Start of Given data

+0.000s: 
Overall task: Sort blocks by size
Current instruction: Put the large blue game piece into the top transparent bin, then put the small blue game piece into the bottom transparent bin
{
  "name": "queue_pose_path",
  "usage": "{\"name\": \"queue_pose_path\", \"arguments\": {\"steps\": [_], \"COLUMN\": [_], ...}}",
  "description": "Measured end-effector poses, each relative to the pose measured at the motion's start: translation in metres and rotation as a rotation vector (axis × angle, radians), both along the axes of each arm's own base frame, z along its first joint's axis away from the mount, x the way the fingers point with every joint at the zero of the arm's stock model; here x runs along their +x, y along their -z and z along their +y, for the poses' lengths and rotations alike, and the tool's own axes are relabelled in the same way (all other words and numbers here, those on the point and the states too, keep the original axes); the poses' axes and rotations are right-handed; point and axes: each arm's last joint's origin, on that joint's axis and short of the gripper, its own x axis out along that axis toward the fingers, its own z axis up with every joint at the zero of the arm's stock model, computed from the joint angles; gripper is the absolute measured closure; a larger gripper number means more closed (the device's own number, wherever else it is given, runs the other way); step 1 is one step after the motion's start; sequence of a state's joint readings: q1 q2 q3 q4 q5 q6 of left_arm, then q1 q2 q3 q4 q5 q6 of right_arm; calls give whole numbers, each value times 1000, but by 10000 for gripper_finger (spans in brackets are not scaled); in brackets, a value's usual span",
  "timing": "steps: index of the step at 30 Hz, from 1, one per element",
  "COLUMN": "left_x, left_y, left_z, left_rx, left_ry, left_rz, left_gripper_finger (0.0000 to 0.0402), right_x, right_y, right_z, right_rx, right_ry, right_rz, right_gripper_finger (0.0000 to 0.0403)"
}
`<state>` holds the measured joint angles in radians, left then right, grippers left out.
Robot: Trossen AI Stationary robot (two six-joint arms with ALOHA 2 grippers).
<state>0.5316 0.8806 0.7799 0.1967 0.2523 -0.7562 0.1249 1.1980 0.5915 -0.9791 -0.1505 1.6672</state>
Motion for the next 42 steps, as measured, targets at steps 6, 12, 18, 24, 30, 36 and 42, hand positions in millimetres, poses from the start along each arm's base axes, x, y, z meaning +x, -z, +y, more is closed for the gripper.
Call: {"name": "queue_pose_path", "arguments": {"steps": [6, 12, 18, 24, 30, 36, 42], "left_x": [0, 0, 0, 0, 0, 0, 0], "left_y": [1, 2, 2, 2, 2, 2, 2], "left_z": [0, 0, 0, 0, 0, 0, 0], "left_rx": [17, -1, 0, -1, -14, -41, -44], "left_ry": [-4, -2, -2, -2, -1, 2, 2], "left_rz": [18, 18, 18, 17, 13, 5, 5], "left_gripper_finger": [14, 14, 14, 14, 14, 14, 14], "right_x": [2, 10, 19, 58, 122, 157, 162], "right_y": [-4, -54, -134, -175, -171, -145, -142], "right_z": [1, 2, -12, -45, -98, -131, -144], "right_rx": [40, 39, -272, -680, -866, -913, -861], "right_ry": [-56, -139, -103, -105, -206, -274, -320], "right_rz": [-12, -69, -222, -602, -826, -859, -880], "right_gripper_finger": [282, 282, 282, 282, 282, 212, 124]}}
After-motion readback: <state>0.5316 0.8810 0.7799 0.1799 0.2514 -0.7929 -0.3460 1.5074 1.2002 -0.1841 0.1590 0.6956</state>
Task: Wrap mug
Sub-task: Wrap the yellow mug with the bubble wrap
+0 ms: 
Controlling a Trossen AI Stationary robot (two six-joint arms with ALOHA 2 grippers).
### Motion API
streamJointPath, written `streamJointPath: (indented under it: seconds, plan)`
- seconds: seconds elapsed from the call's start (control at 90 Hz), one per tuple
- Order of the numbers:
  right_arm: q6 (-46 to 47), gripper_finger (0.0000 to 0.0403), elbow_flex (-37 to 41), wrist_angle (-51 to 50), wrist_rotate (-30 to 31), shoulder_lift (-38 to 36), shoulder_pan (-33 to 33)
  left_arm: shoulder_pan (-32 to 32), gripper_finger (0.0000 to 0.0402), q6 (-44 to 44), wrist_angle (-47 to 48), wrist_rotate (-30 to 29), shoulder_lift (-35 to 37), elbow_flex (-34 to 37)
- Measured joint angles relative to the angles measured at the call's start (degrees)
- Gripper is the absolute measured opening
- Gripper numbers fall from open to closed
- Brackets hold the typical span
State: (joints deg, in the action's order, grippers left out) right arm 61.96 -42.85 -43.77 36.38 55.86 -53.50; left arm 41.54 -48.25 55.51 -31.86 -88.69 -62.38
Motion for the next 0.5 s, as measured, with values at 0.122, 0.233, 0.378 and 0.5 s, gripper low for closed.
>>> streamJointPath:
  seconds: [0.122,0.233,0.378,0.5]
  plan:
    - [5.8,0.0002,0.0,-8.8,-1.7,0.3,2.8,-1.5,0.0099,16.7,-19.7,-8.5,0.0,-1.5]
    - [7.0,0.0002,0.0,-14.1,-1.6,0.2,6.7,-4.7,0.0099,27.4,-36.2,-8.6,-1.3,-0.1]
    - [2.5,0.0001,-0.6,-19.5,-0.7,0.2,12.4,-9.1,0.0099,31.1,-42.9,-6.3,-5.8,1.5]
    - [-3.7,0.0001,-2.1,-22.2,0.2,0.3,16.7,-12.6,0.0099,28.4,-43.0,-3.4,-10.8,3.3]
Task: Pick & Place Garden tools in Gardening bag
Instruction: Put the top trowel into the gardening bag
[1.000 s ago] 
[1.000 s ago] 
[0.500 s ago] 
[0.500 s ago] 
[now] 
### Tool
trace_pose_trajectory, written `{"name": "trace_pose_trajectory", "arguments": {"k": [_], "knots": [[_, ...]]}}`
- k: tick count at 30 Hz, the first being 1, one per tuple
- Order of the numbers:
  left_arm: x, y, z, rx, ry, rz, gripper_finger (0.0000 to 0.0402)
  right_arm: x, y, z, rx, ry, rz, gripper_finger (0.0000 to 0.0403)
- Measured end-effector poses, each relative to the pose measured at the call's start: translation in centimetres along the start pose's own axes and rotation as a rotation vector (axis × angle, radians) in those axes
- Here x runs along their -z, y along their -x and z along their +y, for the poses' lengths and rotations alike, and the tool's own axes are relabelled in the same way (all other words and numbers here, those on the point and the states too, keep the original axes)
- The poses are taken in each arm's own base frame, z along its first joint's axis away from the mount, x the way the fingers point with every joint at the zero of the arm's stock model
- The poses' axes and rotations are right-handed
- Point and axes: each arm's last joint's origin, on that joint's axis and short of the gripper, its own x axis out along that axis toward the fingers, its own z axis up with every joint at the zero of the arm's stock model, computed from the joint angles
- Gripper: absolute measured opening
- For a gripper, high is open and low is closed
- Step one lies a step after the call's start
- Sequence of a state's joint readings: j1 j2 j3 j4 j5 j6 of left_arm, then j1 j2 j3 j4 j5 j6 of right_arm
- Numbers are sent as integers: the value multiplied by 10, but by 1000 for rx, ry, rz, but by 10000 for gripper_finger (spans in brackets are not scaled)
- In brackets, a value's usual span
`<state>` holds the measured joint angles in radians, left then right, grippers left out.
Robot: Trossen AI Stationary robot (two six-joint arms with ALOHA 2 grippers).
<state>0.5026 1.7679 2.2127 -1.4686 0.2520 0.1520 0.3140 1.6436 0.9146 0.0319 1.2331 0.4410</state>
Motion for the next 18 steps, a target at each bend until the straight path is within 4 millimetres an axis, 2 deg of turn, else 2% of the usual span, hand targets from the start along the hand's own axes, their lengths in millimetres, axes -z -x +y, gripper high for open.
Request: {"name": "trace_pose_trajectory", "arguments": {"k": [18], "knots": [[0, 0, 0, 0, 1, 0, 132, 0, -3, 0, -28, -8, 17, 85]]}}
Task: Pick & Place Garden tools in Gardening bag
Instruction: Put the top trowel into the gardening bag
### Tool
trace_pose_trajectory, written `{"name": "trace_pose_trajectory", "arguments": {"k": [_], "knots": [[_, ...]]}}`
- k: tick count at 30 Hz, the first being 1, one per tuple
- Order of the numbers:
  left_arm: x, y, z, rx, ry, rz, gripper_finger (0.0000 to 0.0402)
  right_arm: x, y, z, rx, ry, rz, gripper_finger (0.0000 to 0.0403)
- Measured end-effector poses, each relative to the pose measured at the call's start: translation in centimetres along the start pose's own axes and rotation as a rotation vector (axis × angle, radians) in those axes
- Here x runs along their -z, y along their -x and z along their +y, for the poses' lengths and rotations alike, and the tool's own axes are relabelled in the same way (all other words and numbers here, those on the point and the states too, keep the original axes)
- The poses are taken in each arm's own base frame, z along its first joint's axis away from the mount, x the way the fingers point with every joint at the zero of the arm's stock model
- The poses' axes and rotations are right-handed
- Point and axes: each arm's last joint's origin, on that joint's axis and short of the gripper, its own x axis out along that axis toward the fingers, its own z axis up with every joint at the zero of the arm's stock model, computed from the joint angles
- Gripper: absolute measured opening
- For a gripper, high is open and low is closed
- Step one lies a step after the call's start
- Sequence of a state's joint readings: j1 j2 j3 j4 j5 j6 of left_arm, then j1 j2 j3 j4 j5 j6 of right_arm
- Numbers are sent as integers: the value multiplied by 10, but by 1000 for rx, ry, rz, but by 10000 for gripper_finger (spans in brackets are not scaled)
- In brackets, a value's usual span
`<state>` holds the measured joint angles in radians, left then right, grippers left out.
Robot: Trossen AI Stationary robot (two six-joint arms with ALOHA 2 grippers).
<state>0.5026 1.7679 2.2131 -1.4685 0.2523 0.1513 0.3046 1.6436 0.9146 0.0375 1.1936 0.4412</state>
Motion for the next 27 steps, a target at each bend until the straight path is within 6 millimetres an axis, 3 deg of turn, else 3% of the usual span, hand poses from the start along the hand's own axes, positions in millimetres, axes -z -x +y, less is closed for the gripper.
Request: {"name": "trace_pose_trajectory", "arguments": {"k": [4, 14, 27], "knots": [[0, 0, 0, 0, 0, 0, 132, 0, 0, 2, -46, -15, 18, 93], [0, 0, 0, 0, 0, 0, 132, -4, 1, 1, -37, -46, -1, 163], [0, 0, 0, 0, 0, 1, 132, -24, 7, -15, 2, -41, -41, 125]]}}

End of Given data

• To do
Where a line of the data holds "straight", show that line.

• Solution for this problem
Motion for the next 18 steps, a target at each bend until the straight path is within 4 millimetres an axis, 2 deg of turn, else 2% of the usual span, hand targets from the start along the hand's own axes, their lengths in millimetres, axes -z -x +y, gripper high for open.
Motion for the next 27 steps, a target at each bend until the straight path is within 6 millimetres an axis, 3 deg of turn, else 3% of the usual span, hand poses from the start along the hand's own axes, positions in millimetres, axes -z -x +y, less is closed for the gripper.

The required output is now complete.